The Word of God Holy Ministries Church was packed on this blistering hot early Sunday morning. Reverend Dunn smiled through his sweaty flushed face at the congregation, obviously pleased by the unusually large turnout. He nodded approvingly at Nelle, Pete, and Christine who sat together in the second row. They were not regulars. He assumed they came to show their appreciation for his help and support not only for the jubilee festival, but also for the genuine and wholehearted assistance he gave to them during the emotional passing of their loved ones. He sincerely believed that God manifested through good works and kind acts and felt moved by the spirit to see their young faces seated in the house of the Lord again this morning.

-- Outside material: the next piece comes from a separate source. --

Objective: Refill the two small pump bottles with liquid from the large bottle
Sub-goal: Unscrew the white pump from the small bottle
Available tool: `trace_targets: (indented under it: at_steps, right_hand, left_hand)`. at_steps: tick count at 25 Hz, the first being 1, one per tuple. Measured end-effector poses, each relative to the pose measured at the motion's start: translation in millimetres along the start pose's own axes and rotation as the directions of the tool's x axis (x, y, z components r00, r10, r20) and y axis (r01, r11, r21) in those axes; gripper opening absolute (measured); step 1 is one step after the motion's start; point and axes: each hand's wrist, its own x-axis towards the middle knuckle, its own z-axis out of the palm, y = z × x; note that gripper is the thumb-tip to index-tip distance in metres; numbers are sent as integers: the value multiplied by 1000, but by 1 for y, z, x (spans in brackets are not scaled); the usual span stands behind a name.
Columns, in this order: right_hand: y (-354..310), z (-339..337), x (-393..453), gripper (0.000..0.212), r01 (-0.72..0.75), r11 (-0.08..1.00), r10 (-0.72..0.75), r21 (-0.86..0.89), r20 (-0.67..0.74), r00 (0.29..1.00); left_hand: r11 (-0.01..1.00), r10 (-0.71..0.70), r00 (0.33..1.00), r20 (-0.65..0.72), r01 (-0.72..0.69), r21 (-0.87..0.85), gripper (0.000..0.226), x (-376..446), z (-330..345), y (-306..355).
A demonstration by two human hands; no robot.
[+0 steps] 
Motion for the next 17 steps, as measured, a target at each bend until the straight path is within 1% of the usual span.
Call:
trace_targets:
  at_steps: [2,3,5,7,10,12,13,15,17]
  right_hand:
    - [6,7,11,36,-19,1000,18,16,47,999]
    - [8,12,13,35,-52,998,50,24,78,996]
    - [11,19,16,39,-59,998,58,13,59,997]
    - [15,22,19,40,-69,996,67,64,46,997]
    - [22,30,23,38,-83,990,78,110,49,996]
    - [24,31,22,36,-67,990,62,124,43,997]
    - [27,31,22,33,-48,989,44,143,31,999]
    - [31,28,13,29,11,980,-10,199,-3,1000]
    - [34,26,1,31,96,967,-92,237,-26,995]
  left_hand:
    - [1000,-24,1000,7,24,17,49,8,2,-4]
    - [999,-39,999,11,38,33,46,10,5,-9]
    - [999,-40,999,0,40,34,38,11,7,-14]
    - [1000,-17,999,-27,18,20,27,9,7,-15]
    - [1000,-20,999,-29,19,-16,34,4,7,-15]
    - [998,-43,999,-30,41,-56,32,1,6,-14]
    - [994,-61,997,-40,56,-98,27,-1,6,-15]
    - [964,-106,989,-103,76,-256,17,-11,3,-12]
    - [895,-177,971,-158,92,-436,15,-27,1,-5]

“God is good!” he opened loudly in the cavernous sanctuary, his voice echoing off the rafters. He paused, giving his flock time to agree with nodding heads and murmurs of amen. “We might have lost two of our beloved community members recently, but know they sit here among us today and grace us with the blessings their righteous living has given us as example. Ralph Lyons and Elmer Everheart leave the legacy of God’s work through good intentions and bottomless love. Their grandchildren sit here with us today as reminders for us to carry on and go forward no matter the hardships or obstacles we encounter.” He looked directly at the three of them, who shifted slightly in the long pew, a bit self-conscious as people leaned forward and turned around to acknowledge them.